As I explain in the project page here, I want to find heuristics to estimate whether a cyclic tag system halts or not. This is essentially approximating the halting problem for a finite set of programs. Specifically using neural networks is largely a tool for me to learn neural networks, but I also realized that nonlinearity may be required in tackling this problem. To see why, it’s helpful to graph the data:

Plot showing which systems did not halt, organized by production and color-coded
The darker the dot, the more inputs on which the cyclic tag system specified by the two productions halted.

Notice how on production 8 (corresponding to 000), almost no tag system does not halt. Similarly, no tag system does not halt when both productions are 6 or less, which corresponds to the following production rules:

  • \(1 \rightarrow \epsilon\) (empty string)
  • \(2 \rightarrow 0\)
  • \(3 \rightarrow 1\)
  • \(4 \rightarrow 00\)
  • \(5 \rightarrow 01\)
  • \(6 \rightarrow 10\)

My goal was to have a single model pick up both of these traits and any others in the underlying data. For that reason, I assumed a neural network would be the best option (spoiler: it wasn’t).

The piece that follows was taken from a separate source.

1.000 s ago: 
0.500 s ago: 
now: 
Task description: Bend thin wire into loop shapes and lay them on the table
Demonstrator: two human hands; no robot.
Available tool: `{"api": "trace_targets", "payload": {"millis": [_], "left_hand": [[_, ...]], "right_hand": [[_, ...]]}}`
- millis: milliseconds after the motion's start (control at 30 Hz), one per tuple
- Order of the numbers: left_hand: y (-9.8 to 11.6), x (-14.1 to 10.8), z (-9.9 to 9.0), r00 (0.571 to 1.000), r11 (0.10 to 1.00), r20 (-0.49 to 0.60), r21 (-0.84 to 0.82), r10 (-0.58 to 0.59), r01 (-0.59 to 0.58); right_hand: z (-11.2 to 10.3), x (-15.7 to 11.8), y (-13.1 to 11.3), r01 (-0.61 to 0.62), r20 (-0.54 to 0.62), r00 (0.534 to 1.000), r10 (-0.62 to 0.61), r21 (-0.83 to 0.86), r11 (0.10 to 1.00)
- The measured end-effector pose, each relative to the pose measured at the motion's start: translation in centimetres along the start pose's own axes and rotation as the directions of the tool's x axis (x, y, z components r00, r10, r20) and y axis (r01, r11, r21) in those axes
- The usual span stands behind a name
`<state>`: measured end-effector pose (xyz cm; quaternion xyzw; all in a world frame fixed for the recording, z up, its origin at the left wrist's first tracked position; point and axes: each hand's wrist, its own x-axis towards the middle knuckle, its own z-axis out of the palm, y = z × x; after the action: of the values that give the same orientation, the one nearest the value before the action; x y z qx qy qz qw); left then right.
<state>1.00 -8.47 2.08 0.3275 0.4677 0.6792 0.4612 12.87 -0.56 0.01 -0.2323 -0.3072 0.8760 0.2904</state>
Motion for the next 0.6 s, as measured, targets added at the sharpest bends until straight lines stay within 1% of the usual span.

Designing and training the neural network #

I used PyTorch on my CPU to do the training with a dataset of 3,375 rows and 3 features each. The neural network had an input layer of 3 neurons, two hidden layers of 5 neurons, and a single neuron output. The output layer had a sigmoid activation to restrict the output to between 0 and 1, while the other layers used ReLU for their activations. I used binary cross-entropy for the loss function and the Adam optimizer built into PyTorch with a learning rate of 1e-3. PyTorch makes implementing all of these incredibly easy.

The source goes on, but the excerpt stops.